Hen is a gender-neutral personal pronoun in Swedish intended to be used instead of the gender-specific hon ("she") or han ("he"). It was first suggested in Sweden in 1966 but has only in recent years gained momentum, and is now slowly becoming a part of the Swedish language. One might think such a word would be widely welcomed and used in situations when gender is unknown or immaterial. Some Swedes however feel that the word attempts to erase differences between the sexes and that if for example used in kindergarten, will lead to confusion on the issues of gender identity. Indeed, there are those who would like to see the use of this gender-neutral word as a way to create a more gender-neutral society. Words structure our way of thinking and a new gender-neutral word will perhaps make us less obsessed with the labeling of others as “He” or “She”.

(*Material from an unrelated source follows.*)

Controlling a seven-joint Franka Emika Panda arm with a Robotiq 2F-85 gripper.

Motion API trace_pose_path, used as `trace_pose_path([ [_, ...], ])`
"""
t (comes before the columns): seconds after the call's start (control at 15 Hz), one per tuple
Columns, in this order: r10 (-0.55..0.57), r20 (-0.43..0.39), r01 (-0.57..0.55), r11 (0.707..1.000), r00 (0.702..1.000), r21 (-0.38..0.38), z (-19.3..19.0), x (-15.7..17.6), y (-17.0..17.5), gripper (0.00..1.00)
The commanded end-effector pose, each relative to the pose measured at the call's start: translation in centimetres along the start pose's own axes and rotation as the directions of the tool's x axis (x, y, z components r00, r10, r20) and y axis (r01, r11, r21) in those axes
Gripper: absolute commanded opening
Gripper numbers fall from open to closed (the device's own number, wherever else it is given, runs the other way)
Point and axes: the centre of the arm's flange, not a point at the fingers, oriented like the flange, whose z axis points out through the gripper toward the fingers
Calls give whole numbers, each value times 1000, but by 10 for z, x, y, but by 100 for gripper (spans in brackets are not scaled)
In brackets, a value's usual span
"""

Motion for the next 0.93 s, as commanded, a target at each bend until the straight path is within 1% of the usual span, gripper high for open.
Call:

On the one hand, we have those who argue that the use of the word “Hen” is a form of feminist ideological indoctrination meant to conceal the real existing differences between the sexes. On the other hand, we have those who see it as a way to liberate the individual from the straitjacket of gender roles. The cries for banning “He” or “She” and replace it with “Hen” altogether are few – practically non-existent. Therefore the resistance generated by this little word can be a little hard to understand. No one will be hindered from using “He” or “She” if they want to. But words have power and it does matter what words we use. When the Swedish journal “Nöjesguiden” decided to only use “Hen” in one issue in 2012, it was a political statement.
Time will tell if “Hen” will survive and as with all words, its survival will depend on whether people will find it useful or not. Without added value and functionality, a word will not survive long even with ideological and political back up. And since “Hen” fills a gap and saves space in the Swedish language, it is probably here to stay. Maybe it will also help empower the Swedes to more freely define who they are without having to fit to predefined gender roles.